• _YOUR OBJECTIVE_: Within the data below, state how many lines contain the string "camera". Provide the number only.

• _THE DATA_:
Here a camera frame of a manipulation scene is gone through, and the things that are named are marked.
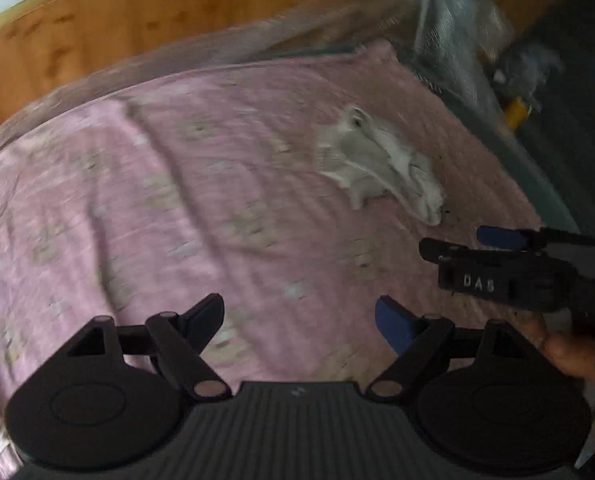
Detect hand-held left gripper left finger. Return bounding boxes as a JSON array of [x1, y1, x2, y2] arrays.
[[66, 293, 232, 402]]

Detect yellow object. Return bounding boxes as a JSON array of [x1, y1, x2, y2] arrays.
[[505, 97, 532, 129]]

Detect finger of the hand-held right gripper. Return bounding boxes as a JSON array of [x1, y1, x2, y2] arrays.
[[419, 238, 471, 265], [476, 225, 595, 252]]

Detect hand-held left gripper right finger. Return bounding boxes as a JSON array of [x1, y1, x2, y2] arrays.
[[366, 295, 534, 402]]

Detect wooden headboard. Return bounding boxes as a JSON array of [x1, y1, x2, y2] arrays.
[[0, 0, 431, 142]]

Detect person's right hand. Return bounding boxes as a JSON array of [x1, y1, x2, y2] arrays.
[[521, 318, 595, 453]]

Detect clear plastic bag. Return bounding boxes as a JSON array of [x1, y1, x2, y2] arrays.
[[413, 0, 515, 92]]

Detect white grey garment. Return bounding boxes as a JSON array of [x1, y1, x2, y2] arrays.
[[315, 105, 446, 226]]

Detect pink patterned bed sheet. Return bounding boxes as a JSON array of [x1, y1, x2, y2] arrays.
[[0, 41, 543, 479]]

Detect grey crumpled cloth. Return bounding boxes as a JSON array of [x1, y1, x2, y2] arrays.
[[493, 42, 564, 113]]

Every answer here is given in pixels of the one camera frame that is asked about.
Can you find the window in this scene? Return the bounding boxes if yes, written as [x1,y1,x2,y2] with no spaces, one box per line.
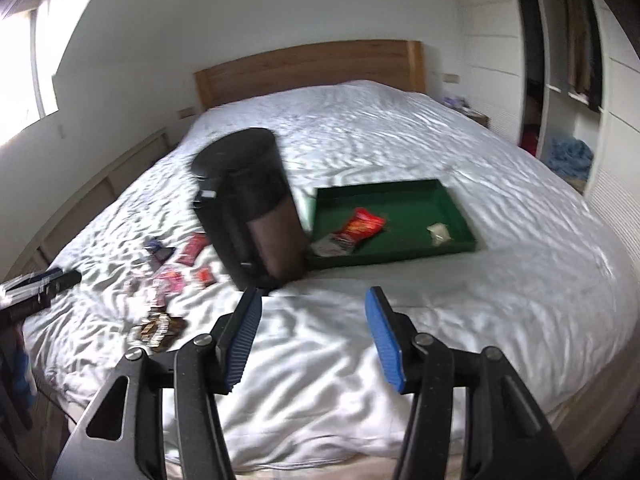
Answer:
[0,0,61,146]

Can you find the wooden nightstand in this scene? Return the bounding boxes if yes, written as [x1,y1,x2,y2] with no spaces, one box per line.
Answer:
[442,95,491,128]

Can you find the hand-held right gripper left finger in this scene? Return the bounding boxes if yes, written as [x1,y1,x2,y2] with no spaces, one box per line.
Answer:
[52,287,263,480]

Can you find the bed with white sheet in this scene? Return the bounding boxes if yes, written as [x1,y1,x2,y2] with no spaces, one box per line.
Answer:
[20,40,640,480]

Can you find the dark blue snack packet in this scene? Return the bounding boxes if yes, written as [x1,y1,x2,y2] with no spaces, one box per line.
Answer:
[145,240,176,265]

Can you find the white wardrobe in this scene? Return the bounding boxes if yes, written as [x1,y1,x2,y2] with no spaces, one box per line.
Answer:
[455,0,640,241]

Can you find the crinkled red snack bag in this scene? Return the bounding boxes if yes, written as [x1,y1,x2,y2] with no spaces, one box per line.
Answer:
[332,207,388,251]

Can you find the blue cloth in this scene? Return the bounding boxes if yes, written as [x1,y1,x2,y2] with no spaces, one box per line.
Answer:
[542,137,596,181]

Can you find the brown snack packet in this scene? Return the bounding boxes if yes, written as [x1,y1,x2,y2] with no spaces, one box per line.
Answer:
[127,311,187,348]

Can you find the black trash bin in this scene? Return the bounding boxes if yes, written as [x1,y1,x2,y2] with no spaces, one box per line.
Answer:
[191,127,308,293]

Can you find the green tray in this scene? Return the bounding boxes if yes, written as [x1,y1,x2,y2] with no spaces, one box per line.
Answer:
[302,179,480,271]

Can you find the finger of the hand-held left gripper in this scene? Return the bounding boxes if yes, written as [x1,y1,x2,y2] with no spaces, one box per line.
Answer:
[42,268,83,293]

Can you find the pink snack packet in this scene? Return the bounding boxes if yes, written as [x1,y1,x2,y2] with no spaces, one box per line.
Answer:
[152,269,186,295]

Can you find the dark red snack packet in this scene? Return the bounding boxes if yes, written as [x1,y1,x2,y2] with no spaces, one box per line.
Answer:
[177,233,208,266]

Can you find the white and red snack packet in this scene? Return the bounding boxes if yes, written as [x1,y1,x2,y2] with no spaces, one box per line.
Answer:
[310,232,353,257]

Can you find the hanging brown clothes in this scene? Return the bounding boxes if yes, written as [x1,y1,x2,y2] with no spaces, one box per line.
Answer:
[562,0,603,113]

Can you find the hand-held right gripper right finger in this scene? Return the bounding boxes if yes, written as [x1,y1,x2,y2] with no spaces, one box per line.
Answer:
[365,286,576,480]

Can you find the clear snack packet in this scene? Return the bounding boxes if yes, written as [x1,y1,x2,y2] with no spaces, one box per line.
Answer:
[125,277,166,306]

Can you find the small white snack packet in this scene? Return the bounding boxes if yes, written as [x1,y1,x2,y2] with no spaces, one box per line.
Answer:
[426,222,452,247]

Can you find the dark blue clothing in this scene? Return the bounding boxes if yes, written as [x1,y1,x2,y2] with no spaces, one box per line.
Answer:
[0,330,38,428]

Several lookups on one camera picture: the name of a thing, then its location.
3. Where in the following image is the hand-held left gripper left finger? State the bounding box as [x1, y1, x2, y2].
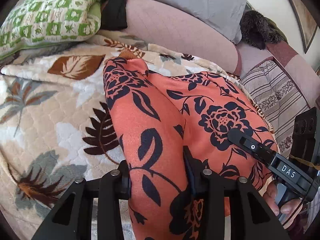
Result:
[31, 160, 132, 240]

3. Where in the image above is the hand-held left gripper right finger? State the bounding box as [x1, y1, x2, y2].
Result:
[184, 146, 290, 240]

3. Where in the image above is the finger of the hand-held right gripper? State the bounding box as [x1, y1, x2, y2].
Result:
[227, 128, 278, 167]

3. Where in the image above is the orange floral garment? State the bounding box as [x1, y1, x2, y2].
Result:
[103, 57, 279, 240]

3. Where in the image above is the person's right hand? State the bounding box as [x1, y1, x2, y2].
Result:
[265, 181, 303, 215]

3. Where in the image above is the striped floral quilt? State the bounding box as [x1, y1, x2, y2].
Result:
[240, 60, 310, 155]

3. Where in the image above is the leaf print blanket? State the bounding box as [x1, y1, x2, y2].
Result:
[0, 34, 273, 240]

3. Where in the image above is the dark fur cloth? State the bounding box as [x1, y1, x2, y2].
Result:
[240, 10, 287, 50]

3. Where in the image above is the brown lace cloth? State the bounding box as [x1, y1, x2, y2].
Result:
[117, 52, 138, 60]

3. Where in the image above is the pink padded headboard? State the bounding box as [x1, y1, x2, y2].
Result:
[100, 0, 320, 110]

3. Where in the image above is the grey pillow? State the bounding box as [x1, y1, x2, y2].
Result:
[139, 0, 248, 44]

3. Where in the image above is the black cloth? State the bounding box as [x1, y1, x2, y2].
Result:
[34, 0, 128, 29]

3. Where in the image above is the green checkered pillow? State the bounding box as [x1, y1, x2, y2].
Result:
[0, 0, 102, 60]

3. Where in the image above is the framed wall picture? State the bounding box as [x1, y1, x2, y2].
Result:
[276, 0, 320, 53]

• _RESPONSE TO THIS TASK_: 3